その一方で、冷静に考えなければならないこともあった。
私はおじさんに指摘した。
 「目指して歩いてるあの丘・・・あれ、丘じゃないかも」
 「そういえば、ここも登り坂のような気がするな」
それは、だだっ広い草原がゆるく傾斜して上っており、それが遠目には丘に見えるのだった。

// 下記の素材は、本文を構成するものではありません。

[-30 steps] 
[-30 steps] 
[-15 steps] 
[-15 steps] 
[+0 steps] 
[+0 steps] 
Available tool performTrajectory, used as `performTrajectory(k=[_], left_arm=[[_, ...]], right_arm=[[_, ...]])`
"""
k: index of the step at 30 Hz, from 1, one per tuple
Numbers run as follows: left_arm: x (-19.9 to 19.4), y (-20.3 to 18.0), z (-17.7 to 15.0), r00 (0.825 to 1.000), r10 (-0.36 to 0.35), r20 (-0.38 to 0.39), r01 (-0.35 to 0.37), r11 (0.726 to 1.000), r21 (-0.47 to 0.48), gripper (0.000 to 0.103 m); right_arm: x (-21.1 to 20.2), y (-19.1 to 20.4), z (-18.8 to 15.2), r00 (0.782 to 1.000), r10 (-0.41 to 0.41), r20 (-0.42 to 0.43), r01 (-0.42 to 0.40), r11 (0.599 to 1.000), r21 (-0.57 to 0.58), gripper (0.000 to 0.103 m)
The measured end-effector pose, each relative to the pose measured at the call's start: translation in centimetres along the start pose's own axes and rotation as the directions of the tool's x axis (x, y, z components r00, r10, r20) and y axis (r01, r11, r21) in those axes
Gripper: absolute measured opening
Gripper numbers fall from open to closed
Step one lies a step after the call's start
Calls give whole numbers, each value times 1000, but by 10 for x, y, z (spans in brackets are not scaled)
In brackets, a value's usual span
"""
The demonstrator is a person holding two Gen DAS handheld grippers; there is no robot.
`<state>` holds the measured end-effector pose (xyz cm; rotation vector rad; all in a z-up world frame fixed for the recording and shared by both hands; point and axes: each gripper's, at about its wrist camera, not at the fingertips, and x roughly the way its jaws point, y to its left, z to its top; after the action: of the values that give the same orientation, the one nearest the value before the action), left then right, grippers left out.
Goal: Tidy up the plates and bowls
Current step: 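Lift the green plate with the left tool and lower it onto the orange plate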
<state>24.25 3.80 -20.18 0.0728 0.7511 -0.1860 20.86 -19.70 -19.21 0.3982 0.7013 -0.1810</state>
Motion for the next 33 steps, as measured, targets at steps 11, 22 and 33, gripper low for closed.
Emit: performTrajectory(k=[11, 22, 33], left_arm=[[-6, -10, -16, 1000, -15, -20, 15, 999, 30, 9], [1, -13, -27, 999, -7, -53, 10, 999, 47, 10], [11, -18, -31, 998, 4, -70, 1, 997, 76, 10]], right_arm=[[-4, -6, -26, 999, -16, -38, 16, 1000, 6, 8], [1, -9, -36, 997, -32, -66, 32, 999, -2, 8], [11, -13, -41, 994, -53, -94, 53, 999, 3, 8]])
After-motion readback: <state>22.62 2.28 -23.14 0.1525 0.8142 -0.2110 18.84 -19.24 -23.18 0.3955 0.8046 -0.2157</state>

つまり、私達は存在しない丘を目指して歩きつづけていたのである。
 「・・・帰ろうか」
草原のど真ん中で日が暮れると、きっとものすごく怖い。
帰り道は、いやに遠かった。

夜のお楽しみは、星である。
満天の星空。降るような星空。いままで見たことがないくらいたくさんの星人々。
それを期待していた。
だが、すばらしく不運なことに、その夜は満月だった。
月の美しさは前夜のうちに確認済み。
こうこうと月は照り、星を見るには明るすぎたのだ。
というか、昼間のように明るかった。
北斗七星とオリオン座くらいしかわからなかった。
 「うちの家からでも、もうちょっとたくさん見えるよ」
と誰かが言った。
仕方がないのであきらめて寝た。
・・・ゲルのベッドはとても小さい。